## Description of the task
Transcribe the entire listing faithfully; every line must match the original.

## Records supplied
= Beginning of Section =

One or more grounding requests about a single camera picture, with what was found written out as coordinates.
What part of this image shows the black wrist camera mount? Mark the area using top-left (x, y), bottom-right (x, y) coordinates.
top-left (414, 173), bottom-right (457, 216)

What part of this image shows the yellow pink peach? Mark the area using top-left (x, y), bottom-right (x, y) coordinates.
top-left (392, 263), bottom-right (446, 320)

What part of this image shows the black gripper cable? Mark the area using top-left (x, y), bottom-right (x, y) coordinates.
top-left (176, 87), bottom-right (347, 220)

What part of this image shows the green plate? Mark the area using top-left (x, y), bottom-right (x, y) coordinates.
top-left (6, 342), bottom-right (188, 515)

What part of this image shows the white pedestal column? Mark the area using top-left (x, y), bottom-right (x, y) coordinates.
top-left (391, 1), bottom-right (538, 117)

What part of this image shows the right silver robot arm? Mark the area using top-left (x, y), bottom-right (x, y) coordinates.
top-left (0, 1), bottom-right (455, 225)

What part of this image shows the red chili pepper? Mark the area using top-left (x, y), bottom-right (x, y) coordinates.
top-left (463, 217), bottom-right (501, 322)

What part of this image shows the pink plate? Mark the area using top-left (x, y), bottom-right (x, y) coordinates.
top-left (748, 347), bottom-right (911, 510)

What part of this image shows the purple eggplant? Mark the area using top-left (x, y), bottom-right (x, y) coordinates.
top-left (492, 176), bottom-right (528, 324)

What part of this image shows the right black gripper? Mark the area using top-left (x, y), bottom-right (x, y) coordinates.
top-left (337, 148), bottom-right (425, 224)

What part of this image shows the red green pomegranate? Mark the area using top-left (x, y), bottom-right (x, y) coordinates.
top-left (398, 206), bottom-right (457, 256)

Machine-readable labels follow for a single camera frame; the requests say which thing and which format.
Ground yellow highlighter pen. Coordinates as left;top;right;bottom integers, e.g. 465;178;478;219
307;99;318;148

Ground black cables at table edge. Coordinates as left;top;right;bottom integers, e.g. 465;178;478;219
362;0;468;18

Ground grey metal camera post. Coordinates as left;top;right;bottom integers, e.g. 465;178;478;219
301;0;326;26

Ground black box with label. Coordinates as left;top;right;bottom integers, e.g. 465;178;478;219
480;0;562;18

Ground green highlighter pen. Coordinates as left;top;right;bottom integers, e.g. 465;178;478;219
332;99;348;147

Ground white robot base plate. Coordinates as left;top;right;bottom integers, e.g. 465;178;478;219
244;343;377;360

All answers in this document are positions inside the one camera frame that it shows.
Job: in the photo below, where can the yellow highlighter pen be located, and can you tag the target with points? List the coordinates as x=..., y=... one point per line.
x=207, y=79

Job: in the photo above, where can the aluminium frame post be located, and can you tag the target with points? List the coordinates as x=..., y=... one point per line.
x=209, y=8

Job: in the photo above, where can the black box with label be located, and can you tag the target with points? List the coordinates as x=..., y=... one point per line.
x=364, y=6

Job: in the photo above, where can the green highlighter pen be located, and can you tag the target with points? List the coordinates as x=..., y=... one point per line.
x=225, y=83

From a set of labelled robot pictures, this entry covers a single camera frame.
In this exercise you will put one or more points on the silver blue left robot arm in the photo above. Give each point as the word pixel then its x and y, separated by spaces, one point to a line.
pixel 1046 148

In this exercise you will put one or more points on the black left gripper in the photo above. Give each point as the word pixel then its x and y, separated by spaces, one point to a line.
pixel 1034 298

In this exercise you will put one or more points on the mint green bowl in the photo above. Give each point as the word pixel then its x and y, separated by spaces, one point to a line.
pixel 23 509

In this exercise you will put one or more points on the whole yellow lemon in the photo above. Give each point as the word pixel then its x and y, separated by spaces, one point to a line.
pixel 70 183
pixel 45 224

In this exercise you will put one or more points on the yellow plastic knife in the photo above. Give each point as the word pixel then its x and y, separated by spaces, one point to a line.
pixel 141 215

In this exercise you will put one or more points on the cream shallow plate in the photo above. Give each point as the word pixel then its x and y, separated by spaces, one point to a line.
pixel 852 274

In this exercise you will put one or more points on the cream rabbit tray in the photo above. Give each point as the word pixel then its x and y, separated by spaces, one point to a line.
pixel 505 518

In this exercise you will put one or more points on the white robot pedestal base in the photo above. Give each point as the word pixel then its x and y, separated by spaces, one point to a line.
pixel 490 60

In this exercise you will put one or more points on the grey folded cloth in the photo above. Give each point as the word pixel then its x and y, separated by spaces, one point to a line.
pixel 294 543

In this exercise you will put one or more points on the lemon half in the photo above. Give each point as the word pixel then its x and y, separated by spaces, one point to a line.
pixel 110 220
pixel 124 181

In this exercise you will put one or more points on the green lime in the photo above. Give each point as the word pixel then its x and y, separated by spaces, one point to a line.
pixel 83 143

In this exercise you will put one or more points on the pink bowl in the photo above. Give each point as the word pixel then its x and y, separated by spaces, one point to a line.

= End of Section =

## Response for this exercise
One or more grounding requests about a single camera picture, with what was found written out as coordinates.
What part of this image shows the black wrist camera mount? Mark the area using top-left (x, y), bottom-right (x, y) coordinates.
top-left (414, 173), bottom-right (457, 216)

What part of this image shows the yellow pink peach? Mark the area using top-left (x, y), bottom-right (x, y) coordinates.
top-left (392, 263), bottom-right (446, 320)

What part of this image shows the black gripper cable? Mark the area using top-left (x, y), bottom-right (x, y) coordinates.
top-left (176, 87), bottom-right (347, 220)

What part of this image shows the green plate? Mark the area using top-left (x, y), bottom-right (x, y) coordinates.
top-left (6, 342), bottom-right (188, 515)

What part of this image shows the white pedestal column? Mark the area using top-left (x, y), bottom-right (x, y) coordinates.
top-left (391, 1), bottom-right (538, 117)

What part of this image shows the right silver robot arm? Mark the area using top-left (x, y), bottom-right (x, y) coordinates.
top-left (0, 1), bottom-right (455, 225)

What part of this image shows the red chili pepper? Mark the area using top-left (x, y), bottom-right (x, y) coordinates.
top-left (463, 217), bottom-right (501, 322)

What part of this image shows the pink plate? Mark the area using top-left (x, y), bottom-right (x, y) coordinates.
top-left (748, 347), bottom-right (911, 510)

What part of this image shows the purple eggplant? Mark the area using top-left (x, y), bottom-right (x, y) coordinates.
top-left (492, 176), bottom-right (528, 324)

What part of this image shows the right black gripper? Mark the area using top-left (x, y), bottom-right (x, y) coordinates.
top-left (337, 148), bottom-right (425, 224)

What part of this image shows the red green pomegranate? Mark the area using top-left (x, y), bottom-right (x, y) coordinates.
top-left (398, 206), bottom-right (457, 256)

Machine-readable labels follow for a single camera frame; the requests say which thing and which format.
Ground yellow highlighter pen. Coordinates as left;top;right;bottom integers, e.g. 465;178;478;219
307;99;318;148

Ground black cables at table edge. Coordinates as left;top;right;bottom integers, e.g. 465;178;478;219
362;0;468;18

Ground grey metal camera post. Coordinates as left;top;right;bottom integers, e.g. 465;178;478;219
301;0;326;26

Ground black box with label. Coordinates as left;top;right;bottom integers, e.g. 465;178;478;219
480;0;562;18

Ground green highlighter pen. Coordinates as left;top;right;bottom integers, e.g. 465;178;478;219
332;99;348;147

Ground white robot base plate. Coordinates as left;top;right;bottom integers, e.g. 465;178;478;219
244;343;377;360

All answers in this document are positions inside the one camera frame that it shows.
Job: in the photo below, where can the yellow highlighter pen be located, and can you tag the target with points? List the coordinates as x=..., y=... one point per line.
x=207, y=79

Job: in the photo above, where can the aluminium frame post be located, and can you tag the target with points? List the coordinates as x=..., y=... one point per line.
x=209, y=8

Job: in the photo above, where can the black box with label be located, and can you tag the target with points? List the coordinates as x=..., y=... one point per line.
x=364, y=6

Job: in the photo above, where can the green highlighter pen be located, and can you tag the target with points? List the coordinates as x=..., y=... one point per line.
x=225, y=83

From a set of labelled robot pictures, this entry covers a single camera frame.
In this exercise you will put one or more points on the silver blue left robot arm in the photo above. Give each point as the word pixel then its x and y, separated by spaces, one point to a line.
pixel 1046 148

In this exercise you will put one or more points on the black left gripper in the photo above. Give each point as the word pixel then its x and y, separated by spaces, one point to a line.
pixel 1034 298

In this exercise you will put one or more points on the mint green bowl in the photo above. Give each point as the word pixel then its x and y, separated by spaces, one point to a line.
pixel 23 509

In this exercise you will put one or more points on the whole yellow lemon in the photo above. Give each point as the word pixel then its x and y, separated by spaces, one point to a line.
pixel 70 183
pixel 45 224

In this exercise you will put one or more points on the yellow plastic knife in the photo above. Give each point as the word pixel then its x and y, separated by spaces, one point to a line.
pixel 141 215

In this exercise you will put one or more points on the cream shallow plate in the photo above. Give each point as the word pixel then its x and y, separated by spaces, one point to a line.
pixel 852 274

In this exercise you will put one or more points on the cream rabbit tray in the photo above. Give each point as the word pixel then its x and y, separated by spaces, one point to a line.
pixel 505 518

In this exercise you will put one or more points on the white robot pedestal base in the photo above. Give each point as the word pixel then its x and y, separated by spaces, one point to a line.
pixel 490 60

In this exercise you will put one or more points on the grey folded cloth in the photo above. Give each point as the word pixel then its x and y, separated by spaces, one point to a line.
pixel 294 543

In this exercise you will put one or more points on the lemon half in the photo above. Give each point as the word pixel then its x and y, separated by spaces, one point to a line.
pixel 110 220
pixel 124 181

In this exercise you will put one or more points on the green lime in the photo above. Give each point as the word pixel then its x and y, separated by spaces, one point to a line.
pixel 83 143

In this exercise you will put one or more points on the pink bowl in the photo above. Give each point as the word pixel then its x and y, separated by spaces, one point to a line.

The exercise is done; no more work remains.